*** INFORMATION PROVIDED Section Begins ***
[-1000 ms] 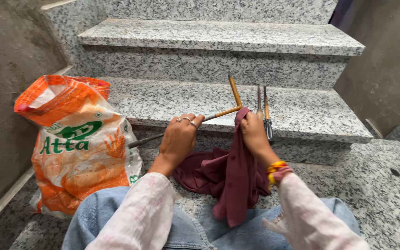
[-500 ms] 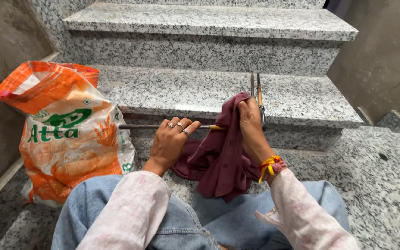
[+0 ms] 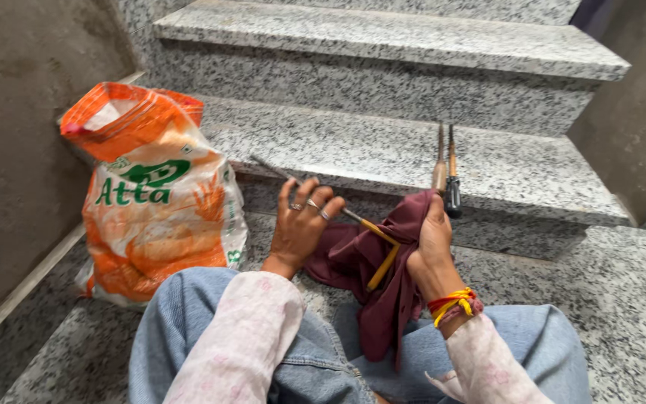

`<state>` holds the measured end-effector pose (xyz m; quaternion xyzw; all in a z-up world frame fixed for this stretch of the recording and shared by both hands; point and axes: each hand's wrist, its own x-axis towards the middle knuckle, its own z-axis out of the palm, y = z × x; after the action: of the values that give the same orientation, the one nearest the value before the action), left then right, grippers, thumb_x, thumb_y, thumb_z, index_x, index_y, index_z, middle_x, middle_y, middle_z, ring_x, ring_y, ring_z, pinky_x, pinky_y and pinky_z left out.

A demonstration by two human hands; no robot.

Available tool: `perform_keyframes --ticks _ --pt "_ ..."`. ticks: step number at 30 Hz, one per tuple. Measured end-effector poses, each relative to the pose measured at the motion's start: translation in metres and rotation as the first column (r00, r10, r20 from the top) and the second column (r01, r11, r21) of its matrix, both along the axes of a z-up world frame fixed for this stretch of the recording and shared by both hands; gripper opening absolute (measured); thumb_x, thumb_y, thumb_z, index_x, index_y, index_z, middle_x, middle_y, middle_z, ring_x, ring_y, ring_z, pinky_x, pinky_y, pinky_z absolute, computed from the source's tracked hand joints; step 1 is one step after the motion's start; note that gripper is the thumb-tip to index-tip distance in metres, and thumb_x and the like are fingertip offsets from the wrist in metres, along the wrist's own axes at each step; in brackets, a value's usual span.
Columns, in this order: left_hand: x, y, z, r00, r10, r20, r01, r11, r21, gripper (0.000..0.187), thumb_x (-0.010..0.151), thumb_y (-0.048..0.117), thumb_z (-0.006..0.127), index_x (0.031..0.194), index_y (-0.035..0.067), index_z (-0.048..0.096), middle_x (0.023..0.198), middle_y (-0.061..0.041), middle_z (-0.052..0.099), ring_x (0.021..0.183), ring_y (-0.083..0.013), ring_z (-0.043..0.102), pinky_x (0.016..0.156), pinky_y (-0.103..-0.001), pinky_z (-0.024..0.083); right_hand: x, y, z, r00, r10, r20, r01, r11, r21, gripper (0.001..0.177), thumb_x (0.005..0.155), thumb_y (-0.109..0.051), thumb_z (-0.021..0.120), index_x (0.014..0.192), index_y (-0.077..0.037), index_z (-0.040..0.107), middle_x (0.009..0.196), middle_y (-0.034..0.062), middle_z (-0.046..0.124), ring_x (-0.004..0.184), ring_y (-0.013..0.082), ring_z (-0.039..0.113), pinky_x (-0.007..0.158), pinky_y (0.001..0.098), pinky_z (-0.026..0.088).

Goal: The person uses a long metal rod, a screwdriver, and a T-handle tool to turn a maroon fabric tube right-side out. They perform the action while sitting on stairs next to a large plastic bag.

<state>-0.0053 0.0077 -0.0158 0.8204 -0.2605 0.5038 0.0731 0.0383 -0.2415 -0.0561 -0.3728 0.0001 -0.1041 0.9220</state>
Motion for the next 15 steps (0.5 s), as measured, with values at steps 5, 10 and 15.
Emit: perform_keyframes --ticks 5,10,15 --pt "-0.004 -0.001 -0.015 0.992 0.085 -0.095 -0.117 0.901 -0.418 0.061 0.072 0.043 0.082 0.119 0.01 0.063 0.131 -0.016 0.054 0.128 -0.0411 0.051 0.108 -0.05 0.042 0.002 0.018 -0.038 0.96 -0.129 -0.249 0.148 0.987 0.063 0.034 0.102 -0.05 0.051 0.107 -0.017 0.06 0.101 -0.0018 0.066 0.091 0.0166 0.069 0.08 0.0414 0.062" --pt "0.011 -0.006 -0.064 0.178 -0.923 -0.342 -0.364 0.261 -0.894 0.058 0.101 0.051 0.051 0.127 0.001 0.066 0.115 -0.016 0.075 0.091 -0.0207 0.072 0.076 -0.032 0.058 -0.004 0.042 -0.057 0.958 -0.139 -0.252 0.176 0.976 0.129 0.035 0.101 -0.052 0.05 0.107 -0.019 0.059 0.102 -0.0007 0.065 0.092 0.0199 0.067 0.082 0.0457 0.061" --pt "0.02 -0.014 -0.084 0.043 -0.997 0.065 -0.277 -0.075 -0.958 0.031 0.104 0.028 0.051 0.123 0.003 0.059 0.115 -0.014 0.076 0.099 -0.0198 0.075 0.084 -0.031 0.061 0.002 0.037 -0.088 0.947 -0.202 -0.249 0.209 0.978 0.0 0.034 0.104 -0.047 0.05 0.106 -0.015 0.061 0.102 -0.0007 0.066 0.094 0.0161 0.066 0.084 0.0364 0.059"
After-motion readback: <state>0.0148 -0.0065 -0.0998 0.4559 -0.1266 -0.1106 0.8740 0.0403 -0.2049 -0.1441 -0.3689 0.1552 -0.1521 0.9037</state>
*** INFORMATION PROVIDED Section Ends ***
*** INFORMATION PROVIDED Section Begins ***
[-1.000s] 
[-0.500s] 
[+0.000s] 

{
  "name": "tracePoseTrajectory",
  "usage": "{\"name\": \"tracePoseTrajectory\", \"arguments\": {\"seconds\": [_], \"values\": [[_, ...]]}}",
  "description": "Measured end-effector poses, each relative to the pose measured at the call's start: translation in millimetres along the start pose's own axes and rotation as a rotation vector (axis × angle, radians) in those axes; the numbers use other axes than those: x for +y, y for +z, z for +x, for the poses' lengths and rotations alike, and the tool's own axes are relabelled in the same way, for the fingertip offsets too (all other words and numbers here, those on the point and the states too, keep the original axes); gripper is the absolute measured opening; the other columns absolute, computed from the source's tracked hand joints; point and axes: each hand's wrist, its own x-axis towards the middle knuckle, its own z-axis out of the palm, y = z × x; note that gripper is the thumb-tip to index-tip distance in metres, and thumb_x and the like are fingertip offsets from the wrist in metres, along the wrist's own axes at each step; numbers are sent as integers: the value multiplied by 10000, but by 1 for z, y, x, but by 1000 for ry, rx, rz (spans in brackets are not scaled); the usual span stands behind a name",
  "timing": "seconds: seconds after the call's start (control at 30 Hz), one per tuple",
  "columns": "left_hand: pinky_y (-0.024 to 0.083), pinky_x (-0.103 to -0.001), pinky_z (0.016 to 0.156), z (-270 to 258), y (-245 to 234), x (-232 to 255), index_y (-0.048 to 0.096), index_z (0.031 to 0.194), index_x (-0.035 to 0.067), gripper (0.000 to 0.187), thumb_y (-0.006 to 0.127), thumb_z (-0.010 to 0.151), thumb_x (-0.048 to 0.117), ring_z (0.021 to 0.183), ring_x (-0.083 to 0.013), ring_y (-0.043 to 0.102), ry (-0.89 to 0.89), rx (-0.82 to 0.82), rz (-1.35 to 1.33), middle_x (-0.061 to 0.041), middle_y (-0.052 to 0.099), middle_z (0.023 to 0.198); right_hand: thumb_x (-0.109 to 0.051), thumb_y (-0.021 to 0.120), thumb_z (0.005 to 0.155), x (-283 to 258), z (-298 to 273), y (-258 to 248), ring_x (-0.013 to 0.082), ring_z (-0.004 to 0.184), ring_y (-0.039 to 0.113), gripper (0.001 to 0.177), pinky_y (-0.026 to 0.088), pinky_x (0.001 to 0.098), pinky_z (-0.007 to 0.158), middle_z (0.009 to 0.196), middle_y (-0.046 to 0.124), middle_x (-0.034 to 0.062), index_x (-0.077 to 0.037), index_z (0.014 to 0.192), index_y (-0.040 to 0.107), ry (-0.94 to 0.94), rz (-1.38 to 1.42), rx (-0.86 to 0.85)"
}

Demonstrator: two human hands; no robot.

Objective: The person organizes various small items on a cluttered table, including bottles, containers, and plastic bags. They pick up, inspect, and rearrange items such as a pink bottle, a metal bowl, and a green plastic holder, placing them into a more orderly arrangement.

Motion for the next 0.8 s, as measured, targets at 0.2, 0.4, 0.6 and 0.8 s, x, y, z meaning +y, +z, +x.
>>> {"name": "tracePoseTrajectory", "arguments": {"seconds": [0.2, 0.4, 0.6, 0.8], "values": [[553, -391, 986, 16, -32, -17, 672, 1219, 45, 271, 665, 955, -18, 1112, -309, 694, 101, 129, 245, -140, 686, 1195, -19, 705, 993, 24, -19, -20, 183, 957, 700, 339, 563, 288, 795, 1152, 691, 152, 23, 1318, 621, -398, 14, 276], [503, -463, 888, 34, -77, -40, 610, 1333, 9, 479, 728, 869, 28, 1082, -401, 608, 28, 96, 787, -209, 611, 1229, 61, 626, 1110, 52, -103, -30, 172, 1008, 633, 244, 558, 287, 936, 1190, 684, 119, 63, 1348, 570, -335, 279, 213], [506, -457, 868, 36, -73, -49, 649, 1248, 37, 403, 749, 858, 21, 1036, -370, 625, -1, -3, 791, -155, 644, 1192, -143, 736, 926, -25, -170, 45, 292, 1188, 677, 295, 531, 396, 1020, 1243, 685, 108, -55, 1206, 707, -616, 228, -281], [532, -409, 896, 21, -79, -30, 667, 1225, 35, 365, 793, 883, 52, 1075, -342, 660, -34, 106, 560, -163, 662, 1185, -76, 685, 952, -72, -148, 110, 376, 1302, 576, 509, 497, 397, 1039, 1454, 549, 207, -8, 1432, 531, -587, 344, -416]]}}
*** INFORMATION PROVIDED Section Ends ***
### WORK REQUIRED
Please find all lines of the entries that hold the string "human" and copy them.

### RESULT OF THE TASK
A demonstration by two human hands; no robot.
Demonstrator: two human hands; no robot.

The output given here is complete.